| You need to put human resources development as the number one priority. As of now these are not even political issues in India. Nobody thinks these are important things to do. India started off well during its Independence, the first education minister(https://en.wikipedia.org/wiki/Abul_Kalam_Azad) and the first prime minister(https://en.wikipedia.org/wiki/Jawaharlal_Nehru). The idea was to build a highly trained workforce and an industrial base, and then they bootstrap each other. But India has kind of lost its way. This what is said of first education minister: Jawaharlal Nehru referred to him as Mir-i- Karawan (the caravan leader), "a very brave and gallant gentleman, a finished product of the culture that, in these days, pertains to few".[16] Mahatma Gandhi remarked about Azad by counting him as "a person of the calibre of Plato, Aristotle and Pythagorus".[27] India hasn't had good quality leadership in human resources for a while now. The current priorities of HR development ministers in India go on the line of rewriting history to propel their political propaganda, pushing things like homeopathy, astrology. Hating universities and academia, calling them elites who need to be eliminated for their political ideas to be taken forward. You don't do much in Human resources building with these kind of systems in place. |
Ghana is more educated now than France was in 1960 going by average years of education and it’s poorer. China’s years of explosive economic growth after Deng opened it up in the 1980s happened with a population that had on average finished primary school.

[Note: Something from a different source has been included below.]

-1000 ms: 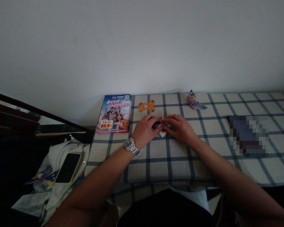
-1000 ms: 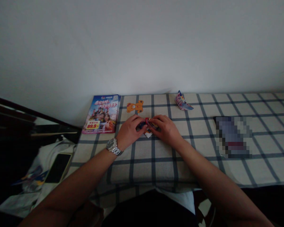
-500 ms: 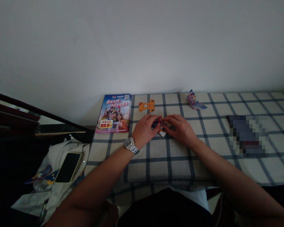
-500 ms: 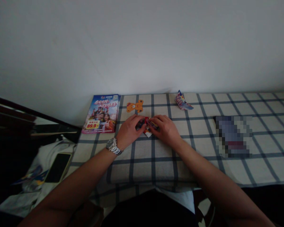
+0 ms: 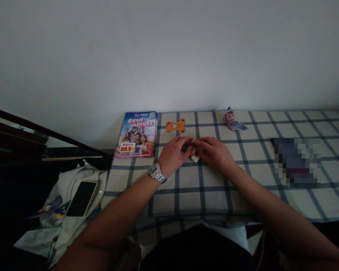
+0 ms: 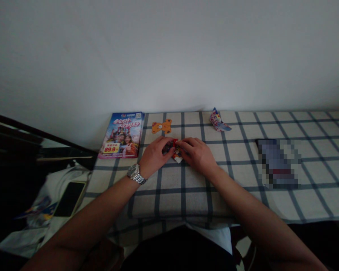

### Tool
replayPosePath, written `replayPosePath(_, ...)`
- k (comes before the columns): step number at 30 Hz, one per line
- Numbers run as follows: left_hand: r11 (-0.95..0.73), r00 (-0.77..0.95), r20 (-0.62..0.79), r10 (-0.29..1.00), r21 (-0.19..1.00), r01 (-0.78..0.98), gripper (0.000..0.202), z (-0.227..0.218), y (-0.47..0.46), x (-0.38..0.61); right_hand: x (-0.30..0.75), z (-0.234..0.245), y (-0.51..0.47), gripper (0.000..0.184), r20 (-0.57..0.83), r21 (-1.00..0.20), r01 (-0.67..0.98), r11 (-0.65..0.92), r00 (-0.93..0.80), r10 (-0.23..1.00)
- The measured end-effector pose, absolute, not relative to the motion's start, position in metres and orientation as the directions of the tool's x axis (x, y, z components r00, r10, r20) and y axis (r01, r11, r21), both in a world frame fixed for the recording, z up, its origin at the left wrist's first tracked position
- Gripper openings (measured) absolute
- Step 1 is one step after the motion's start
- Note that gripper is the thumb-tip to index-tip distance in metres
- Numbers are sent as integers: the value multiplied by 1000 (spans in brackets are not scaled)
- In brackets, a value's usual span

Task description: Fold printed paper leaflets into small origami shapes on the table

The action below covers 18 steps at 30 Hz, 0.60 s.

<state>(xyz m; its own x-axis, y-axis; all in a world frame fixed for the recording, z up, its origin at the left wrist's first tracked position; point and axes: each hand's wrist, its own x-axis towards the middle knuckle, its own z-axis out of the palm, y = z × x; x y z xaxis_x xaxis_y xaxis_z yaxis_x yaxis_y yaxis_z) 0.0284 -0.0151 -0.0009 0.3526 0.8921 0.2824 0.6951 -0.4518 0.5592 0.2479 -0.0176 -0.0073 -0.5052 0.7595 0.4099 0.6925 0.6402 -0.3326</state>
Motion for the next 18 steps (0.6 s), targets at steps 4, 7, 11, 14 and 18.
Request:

India’s plan to build a highly educated workforce and industrial base in tandem was a thorough and costly failure. Lots and lots of people tried to get a good education so they could go for civil service jobs. It did nothing industrially because running a successful industrial policy is a lot harder than either leaving businessmen to their own devices, taxes and regulation aside, to make their own business decisions, or running a captured, cronyistic industrial that wastes money and is swept aside as soon as the policy is abolished. Ireland, India, Pakistan, Argentina; there are many countries that wasted enormous sums on infant industry tariffs to no benefit.